[[ DATA BLOCK open ]]

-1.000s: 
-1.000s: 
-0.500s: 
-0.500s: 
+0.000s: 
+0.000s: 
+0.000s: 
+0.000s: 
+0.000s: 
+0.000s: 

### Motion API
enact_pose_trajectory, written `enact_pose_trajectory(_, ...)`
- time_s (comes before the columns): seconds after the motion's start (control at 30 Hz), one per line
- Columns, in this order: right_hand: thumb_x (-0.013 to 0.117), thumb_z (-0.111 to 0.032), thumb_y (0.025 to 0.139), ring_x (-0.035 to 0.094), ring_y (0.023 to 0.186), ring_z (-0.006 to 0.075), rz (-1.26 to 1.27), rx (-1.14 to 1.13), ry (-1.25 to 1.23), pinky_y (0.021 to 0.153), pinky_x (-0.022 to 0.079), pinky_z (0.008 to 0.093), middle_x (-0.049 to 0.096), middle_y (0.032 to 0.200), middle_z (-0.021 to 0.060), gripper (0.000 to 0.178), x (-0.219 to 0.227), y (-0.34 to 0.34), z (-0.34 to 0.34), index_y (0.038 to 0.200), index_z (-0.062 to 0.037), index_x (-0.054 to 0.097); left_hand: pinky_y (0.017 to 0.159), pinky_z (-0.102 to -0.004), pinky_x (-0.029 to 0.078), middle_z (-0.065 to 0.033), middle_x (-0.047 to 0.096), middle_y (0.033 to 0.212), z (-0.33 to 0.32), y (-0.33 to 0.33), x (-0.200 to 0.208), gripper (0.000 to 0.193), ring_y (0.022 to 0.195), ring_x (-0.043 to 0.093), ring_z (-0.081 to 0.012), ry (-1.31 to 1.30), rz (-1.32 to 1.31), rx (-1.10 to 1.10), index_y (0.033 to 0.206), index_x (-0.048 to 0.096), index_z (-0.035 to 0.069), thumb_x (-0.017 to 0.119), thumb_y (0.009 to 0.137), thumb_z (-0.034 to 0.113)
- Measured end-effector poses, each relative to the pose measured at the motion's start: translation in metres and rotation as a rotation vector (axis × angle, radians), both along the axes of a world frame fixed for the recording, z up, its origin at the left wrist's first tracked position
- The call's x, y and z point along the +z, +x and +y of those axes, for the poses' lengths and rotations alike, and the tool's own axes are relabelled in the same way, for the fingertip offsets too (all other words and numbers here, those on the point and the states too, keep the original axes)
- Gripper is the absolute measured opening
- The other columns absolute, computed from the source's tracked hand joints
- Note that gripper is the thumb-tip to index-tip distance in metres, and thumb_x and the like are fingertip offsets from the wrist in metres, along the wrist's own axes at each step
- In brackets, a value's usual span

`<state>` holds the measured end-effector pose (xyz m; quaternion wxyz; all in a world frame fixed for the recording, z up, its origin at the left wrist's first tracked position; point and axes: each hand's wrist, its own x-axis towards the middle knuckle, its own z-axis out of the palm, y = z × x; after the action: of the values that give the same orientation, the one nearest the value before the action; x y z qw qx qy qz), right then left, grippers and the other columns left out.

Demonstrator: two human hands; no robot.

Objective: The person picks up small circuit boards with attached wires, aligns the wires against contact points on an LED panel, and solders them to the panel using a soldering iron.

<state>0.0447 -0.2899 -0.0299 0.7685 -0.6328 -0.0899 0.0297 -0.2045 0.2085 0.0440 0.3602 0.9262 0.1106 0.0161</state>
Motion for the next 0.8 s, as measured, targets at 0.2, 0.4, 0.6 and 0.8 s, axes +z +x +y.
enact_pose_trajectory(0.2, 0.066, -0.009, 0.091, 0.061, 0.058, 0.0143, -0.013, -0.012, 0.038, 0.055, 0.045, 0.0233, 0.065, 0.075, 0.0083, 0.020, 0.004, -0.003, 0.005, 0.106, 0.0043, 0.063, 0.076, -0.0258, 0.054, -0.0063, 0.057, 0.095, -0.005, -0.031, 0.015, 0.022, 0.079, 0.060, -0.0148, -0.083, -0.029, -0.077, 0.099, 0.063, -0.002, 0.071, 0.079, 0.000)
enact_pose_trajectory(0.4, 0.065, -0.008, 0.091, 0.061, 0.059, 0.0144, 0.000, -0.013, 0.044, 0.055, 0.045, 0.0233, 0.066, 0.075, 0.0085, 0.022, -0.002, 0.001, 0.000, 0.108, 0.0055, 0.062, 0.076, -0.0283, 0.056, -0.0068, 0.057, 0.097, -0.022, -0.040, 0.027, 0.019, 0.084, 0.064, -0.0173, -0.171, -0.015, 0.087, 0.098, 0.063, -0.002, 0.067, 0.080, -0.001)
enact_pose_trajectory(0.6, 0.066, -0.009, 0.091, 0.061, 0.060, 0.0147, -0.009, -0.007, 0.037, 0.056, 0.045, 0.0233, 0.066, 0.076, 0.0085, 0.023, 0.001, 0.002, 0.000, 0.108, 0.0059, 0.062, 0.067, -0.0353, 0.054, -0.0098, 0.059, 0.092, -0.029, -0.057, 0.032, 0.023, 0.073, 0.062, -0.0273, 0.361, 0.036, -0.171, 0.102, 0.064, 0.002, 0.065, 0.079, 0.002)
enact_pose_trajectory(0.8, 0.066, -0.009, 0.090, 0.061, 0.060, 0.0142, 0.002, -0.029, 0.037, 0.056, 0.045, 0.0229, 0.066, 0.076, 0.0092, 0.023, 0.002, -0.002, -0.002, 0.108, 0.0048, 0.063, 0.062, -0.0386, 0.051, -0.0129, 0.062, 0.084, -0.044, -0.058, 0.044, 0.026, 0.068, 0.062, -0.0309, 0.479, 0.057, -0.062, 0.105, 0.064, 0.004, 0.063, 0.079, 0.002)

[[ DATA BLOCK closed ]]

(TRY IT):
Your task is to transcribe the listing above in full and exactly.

(RESPONSE BELOW):
-1.000s: 
-1.000s: 
-0.500s: 
-0.500s: 
+0.000s: 
+0.000s: 
+0.000s: 
+0.000s: 
+0.000s: 
+0.000s: 

### Motion API
enact_pose_trajectory, written `enact_pose_trajectory(_, ...)`
- time_s (comes before the columns): seconds after the motion's start (control at 30 Hz), one per line
- Columns, in this order: right_hand: thumb_x (-0.013 to 0.117), thumb_z (-0.111 to 0.032), thumb_y (0.025 to 0.139), ring_x (-0.035 to 0.094), ring_y (0.023 to 0.186), ring_z (-0.006 to 0.075), rz (-1.26 to 1.27), rx (-1.14 to 1.13), ry (-1.25 to 1.23), pinky_y (0.021 to 0.153), pinky_x (-0.022 to 0.079), pinky_z (0.008 to 0.093), middle_x (-0.049 to 0.096), middle_y (0.032 to 0.200), middle_z (-0.021 to 0.060), gripper (0.000 to 0.178), x (-0.219 to 0.227), y (-0.34 to 0.34), z (-0.34 to 0.34), index_y (0.038 to 0.200), index_z (-0.062 to 0.037), index_x (-0.054 to 0.097); left_hand: pinky_y (0.017 to 0.159), pinky_z (-0.102 to -0.004), pinky_x (-0.029 to 0.078), middle_z (-0.065 to 0.033), middle_x (-0.047 to 0.096), middle_y (0.033 to 0.212), z (-0.33 to 0.32), y (-0.33 to 0.33), x (-0.200 to 0.208), gripper (0.000 to 0.193), ring_y (0.022 to 0.195), ring_x (-0.043 to 0.093), ring_z (-0.081 to 0.012), ry (-1.31 to 1.30), rz (-1.32 to 1.31), rx (-1.10 to 1.10), index_y (0.033 to 0.206), index_x (-0.048 to 0.096), index_z (-0.035 to 0.069), thumb_x (-0.017 to 0.119), thumb_y (0.009 to 0.137), thumb_z (-0.034 to 0.113)
- Measured end-effector poses, each relative to the pose measured at the motion's start: translation in metres and rotation as a rotation vector (axis × angle, radians), both along the axes of a world frame fixed for the recording, z up, its origin at the left wrist's first tracked position
- The call's x, y and z point along the +z, +x and +y of those axes, for the poses' lengths and rotations alike, and the tool's own axes are relabelled in the same way, for the fingertip offsets too (all other words and numbers here, those on the point and the states too, keep the original axes)
- Gripper is the absolute measured opening
- The other columns absolute, computed from the source's tracked hand joints
- Note that gripper is the thumb-tip to index-tip distance in metres, and thumb_x and the like are fingertip offsets from the wrist in metres, along the wrist's own axes at each step
- In brackets, a value's usual span

`<state>` holds the measured end-effector pose (xyz m; quaternion wxyz; all in a world frame fixed for the recording, z up, its origin at the left wrist's first tracked position; point and axes: each hand's wrist, its own x-axis towards the middle knuckle, its own z-axis out of the palm, y = z × x; after the action: of the values that give the same orientation, the one nearest the value before the action; x y z qw qx qy qz), right then left, grippers and the other columns left out.

Demonstrator: two human hands; no robot.

Objective: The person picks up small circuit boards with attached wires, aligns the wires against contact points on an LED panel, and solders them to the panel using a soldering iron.

<state>0.0447 -0.2899 -0.0299 0.7685 -0.6328 -0.0899 0.0297 -0.2045 0.2085 0.0440 0.3602 0.9262 0.1106 0.0161</state>
Motion for the next 0.8 s, as measured, targets at 0.2, 0.4, 0.6 and 0.8 s, axes +z +x +y.
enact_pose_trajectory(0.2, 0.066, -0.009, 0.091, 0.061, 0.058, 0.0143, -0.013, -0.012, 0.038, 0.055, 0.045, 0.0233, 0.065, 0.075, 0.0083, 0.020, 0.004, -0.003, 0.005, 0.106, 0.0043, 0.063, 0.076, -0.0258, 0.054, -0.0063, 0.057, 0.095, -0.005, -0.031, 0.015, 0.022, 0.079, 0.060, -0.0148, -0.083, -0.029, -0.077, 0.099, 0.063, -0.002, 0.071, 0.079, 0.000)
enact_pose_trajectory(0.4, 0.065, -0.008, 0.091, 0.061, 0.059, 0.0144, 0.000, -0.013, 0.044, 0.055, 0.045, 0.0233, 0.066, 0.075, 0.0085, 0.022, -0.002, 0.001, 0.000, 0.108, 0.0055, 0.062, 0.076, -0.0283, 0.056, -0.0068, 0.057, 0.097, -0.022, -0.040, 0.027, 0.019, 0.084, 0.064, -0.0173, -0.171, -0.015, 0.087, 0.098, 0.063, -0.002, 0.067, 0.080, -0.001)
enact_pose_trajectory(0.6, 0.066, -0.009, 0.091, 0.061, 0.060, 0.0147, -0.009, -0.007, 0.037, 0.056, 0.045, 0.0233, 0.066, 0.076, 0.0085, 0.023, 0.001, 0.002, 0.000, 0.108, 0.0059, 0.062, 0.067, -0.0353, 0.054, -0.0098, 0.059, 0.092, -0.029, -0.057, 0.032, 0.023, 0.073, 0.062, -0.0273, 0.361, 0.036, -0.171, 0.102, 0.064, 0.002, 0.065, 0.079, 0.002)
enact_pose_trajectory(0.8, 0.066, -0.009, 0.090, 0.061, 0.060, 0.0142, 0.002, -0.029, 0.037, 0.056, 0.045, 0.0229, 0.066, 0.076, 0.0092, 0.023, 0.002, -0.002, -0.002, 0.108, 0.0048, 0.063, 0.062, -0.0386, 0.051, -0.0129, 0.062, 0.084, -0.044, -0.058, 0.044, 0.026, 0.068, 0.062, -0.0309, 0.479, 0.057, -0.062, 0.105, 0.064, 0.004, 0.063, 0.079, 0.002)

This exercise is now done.